_WHAT IS BEING ASKED:_
Transcribe every record exactly as it appears.

═════ MATERIAL PROVIDED ═════

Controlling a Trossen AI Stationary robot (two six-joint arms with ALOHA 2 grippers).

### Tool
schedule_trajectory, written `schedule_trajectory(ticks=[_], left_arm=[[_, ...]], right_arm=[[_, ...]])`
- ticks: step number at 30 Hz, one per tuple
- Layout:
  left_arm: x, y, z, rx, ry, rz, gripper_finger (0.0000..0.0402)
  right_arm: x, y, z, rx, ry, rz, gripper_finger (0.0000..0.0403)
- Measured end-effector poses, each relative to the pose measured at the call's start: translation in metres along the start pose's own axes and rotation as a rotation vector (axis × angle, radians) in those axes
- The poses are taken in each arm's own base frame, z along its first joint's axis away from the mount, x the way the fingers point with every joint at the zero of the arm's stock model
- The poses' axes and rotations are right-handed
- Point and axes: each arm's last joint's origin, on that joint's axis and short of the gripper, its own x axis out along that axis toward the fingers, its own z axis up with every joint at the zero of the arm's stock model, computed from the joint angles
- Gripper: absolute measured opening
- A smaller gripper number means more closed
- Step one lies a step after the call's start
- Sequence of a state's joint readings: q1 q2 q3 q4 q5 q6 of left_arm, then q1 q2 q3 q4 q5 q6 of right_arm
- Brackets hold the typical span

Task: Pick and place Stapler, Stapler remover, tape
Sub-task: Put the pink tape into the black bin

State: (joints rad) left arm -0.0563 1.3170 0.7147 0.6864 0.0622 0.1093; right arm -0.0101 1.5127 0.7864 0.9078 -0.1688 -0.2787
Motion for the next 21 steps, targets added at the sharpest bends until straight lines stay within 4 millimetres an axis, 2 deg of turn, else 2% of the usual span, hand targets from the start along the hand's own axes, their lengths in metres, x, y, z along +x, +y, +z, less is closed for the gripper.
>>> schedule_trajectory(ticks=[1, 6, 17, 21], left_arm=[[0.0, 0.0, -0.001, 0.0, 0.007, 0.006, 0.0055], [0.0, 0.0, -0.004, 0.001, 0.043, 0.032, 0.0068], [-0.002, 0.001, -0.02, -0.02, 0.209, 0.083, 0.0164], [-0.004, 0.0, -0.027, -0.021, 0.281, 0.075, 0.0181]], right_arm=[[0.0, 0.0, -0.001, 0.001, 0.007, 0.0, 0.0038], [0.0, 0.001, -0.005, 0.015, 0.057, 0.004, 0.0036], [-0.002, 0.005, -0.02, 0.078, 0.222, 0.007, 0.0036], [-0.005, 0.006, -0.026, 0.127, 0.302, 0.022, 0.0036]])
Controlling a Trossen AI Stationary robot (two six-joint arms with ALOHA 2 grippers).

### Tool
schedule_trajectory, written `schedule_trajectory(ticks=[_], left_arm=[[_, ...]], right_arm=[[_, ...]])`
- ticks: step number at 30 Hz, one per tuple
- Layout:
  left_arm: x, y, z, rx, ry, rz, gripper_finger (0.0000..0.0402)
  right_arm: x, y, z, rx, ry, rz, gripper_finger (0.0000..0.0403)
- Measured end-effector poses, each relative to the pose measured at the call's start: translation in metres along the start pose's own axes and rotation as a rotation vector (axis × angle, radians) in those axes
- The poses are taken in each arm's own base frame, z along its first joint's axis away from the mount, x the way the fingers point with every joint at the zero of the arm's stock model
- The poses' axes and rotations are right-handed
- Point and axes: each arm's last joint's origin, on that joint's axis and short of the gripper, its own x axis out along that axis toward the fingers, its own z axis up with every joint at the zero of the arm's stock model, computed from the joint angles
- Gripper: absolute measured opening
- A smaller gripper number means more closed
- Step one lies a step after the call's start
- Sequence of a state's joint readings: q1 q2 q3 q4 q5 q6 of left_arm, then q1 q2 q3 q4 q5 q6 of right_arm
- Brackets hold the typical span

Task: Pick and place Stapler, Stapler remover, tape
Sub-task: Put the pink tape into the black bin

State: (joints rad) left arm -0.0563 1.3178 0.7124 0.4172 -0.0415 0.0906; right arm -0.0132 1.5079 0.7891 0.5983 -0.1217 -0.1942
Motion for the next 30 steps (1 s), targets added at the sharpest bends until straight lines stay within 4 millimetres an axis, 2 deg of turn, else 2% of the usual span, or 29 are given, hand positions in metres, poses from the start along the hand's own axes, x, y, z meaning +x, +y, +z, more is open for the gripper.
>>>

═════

_COMPLETED TASK:_
Controlling a Trossen AI Stationary robot (two six-joint arms with ALOHA 2 grippers).

### Tool
schedule_trajectory, written `schedule_trajectory(ticks=[_], left_arm=[[_, ...]], right_arm=[[_, ...]])`
- ticks: step number at 30 Hz, one per tuple
- Layout:
  left_arm: x, y, z, rx, ry, rz, gripper_finger (0.0000..0.0402)
  right_arm: x, y, z, rx, ry, rz, gripper_finger (0.0000..0.0403)
- Measured end-effector poses, each relative to the pose measured at the call's start: translation in metres along the start pose's own axes and rotation as a rotation vector (axis × angle, radians) in those axes
- The poses are taken in each arm's own base frame, z along its first joint's axis away from the mount, x the way the fingers point with every joint at the zero of the arm's stock model
- The poses' axes and rotations are right-handed
- Point and axes: each arm's last joint's origin, on that joint's axis and short of the gripper, its own x axis out along that axis toward the fingers, its own z axis up with every joint at the zero of the arm's stock model, computed from the joint angles
- Gripper: absolute measured opening
- A smaller gripper number means more closed
- Step one lies a step after the call's start
- Sequence of a state's joint readings: q1 q2 q3 q4 q5 q6 of left_arm, then q1 q2 q3 q4 q5 q6 of right_arm
- Brackets hold the typical span

Task: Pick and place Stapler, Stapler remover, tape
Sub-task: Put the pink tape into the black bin

State: (joints rad) left arm -0.0563 1.3170 0.7147 0.6864 0.0622 0.1093; right arm -0.0101 1.5127 0.7864 0.9078 -0.1688 -0.2787
Motion for the next 21 steps, targets added at the sharpest bends until straight lines stay within 4 millimetres an axis, 2 deg of turn, else 2% of the usual span, hand targets from the start along the hand's own axes, their lengths in metres, x, y, z along +x, +y, +z, less is closed for the gripper.
>>> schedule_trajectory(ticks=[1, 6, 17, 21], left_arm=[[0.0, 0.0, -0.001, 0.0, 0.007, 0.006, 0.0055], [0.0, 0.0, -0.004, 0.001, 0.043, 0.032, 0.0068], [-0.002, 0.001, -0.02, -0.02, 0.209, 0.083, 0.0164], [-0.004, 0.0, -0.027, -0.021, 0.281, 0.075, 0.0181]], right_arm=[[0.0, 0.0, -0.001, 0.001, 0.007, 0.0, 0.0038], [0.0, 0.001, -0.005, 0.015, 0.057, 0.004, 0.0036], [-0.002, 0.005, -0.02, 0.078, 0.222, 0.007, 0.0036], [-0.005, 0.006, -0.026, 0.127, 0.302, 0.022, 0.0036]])
Controlling a Trossen AI Stationary robot (two six-joint arms with ALOHA 2 grippers).

### Tool
schedule_trajectory, written `schedule_trajectory(ticks=[_], left_arm=[[_, ...]], right_arm=[[_, ...]])`
- ticks: step number at 30 Hz, one per tuple
- Layout:
  left_arm: x, y, z, rx, ry, rz, gripper_finger (0.0000..0.0402)
  right_arm: x, y, z, rx, ry, rz, gripper_finger (0.0000..0.0403)
- Measured end-effector poses, each relative to the pose measured at the call's start: translation in metres along the start pose's own axes and rotation as a rotation vector (axis × angle, radians) in those axes
- The poses are taken in each arm's own base frame, z along its first joint's axis away from the mount, x the way the fingers point with every joint at the zero of the arm's stock model
- The poses' axes and rotations are right-handed
- Point and axes: each arm's last joint's origin, on that joint's axis and short of the gripper, its own x axis out along that axis toward the fingers, its own z axis up with every joint at the zero of the arm's stock model, computed from the joint angles
- Gripper: absolute measured opening
- A smaller gripper number means more closed
- Step one lies a step after the call's start
- Sequence of a state's joint readings: q1 q2 q3 q4 q5 q6 of left_arm, then q1 q2 q3 q4 q5 q6 of right_arm
- Brackets hold the typical span

Task: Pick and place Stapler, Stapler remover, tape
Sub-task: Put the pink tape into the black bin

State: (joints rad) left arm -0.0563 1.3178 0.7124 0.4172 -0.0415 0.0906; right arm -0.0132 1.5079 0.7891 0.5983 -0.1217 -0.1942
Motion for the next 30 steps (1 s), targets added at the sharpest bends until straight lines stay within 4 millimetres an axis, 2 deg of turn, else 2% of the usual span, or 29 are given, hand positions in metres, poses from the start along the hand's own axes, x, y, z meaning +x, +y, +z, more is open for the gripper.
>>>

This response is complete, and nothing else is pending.